■ Prompt
Please restate the material below word for word, from the first line through the one that contains "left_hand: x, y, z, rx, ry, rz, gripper", inclusive.

■ Data
....

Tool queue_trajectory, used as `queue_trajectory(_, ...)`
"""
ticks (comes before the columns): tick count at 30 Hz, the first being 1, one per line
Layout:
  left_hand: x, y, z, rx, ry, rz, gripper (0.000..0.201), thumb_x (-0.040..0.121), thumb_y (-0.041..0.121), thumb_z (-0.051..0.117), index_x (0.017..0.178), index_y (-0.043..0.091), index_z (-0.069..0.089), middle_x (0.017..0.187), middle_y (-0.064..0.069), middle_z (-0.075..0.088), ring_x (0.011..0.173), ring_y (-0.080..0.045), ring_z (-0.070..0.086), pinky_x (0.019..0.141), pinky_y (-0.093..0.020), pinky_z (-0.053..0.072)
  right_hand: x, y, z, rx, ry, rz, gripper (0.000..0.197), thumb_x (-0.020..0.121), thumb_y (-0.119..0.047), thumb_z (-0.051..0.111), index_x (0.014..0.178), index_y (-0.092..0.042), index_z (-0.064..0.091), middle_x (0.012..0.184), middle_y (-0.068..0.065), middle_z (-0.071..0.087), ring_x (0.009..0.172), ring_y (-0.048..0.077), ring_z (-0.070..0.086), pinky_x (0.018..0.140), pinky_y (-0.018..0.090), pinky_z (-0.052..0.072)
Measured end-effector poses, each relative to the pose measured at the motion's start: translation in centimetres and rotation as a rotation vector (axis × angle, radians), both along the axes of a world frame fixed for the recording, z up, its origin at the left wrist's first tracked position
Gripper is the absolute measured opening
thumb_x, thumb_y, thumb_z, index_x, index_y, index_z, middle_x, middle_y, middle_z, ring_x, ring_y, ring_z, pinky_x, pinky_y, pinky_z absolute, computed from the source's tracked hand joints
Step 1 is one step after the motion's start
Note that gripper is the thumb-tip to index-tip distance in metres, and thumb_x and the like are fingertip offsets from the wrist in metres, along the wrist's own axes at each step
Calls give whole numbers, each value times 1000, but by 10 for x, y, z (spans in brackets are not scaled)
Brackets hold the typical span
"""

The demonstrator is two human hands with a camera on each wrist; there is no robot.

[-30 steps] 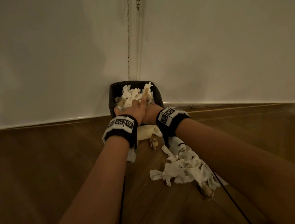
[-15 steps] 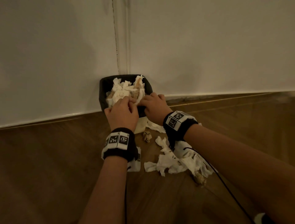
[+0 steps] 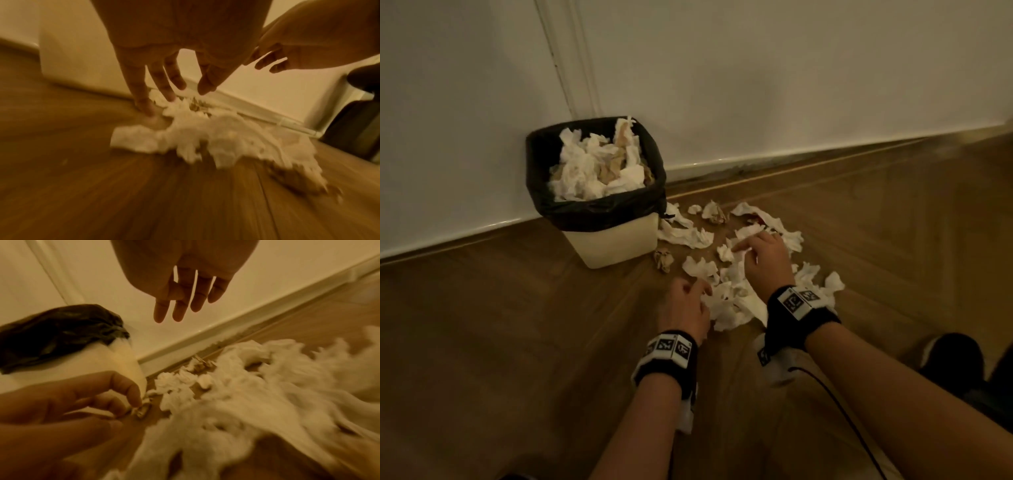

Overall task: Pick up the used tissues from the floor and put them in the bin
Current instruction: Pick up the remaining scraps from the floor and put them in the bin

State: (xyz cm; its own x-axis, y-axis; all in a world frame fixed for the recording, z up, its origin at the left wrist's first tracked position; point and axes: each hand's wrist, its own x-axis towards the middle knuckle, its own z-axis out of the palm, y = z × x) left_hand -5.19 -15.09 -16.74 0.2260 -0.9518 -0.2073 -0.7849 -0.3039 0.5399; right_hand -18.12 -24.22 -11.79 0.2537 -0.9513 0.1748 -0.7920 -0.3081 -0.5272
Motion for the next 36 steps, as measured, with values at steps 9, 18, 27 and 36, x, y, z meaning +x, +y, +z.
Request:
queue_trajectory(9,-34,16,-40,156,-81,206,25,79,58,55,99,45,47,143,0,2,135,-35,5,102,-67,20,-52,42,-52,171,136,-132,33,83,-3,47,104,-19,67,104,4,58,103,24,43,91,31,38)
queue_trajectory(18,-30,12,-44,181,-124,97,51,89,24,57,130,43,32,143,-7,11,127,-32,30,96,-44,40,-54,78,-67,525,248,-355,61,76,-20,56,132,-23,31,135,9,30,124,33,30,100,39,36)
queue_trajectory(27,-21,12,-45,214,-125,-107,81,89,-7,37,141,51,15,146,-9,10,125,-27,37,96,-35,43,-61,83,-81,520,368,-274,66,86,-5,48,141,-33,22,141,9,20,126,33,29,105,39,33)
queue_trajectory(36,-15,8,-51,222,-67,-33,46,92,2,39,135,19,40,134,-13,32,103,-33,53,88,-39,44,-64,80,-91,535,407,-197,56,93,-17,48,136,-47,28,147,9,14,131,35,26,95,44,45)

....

■ Task output
Tool queue_trajectory, used as `queue_trajectory(_, ...)`
"""
ticks (comes before the columns): tick count at 30 Hz, the first being 1, one per line
Layout:
  left_hand: x, y, z, rx, ry, rz, gripper (0.000..0.201), thumb_x (-0.040..0.121), thumb_y (-0.041..0.121), thumb_z (-0.051..0.117), index_x (0.017..0.178), index_y (-0.043..0.091), index_z (-0.069..0.089), middle_x (0.017..0.187), middle_y (-0.064..0.069), middle_z (-0.075..0.088), ring_x (0.011..0.173), ring_y (-0.080..0.045), ring_z (-0.070..0.086), pinky_x (0.019..0.141), pinky_y (-0.093..0.020), pinky_z (-0.053..0.072)

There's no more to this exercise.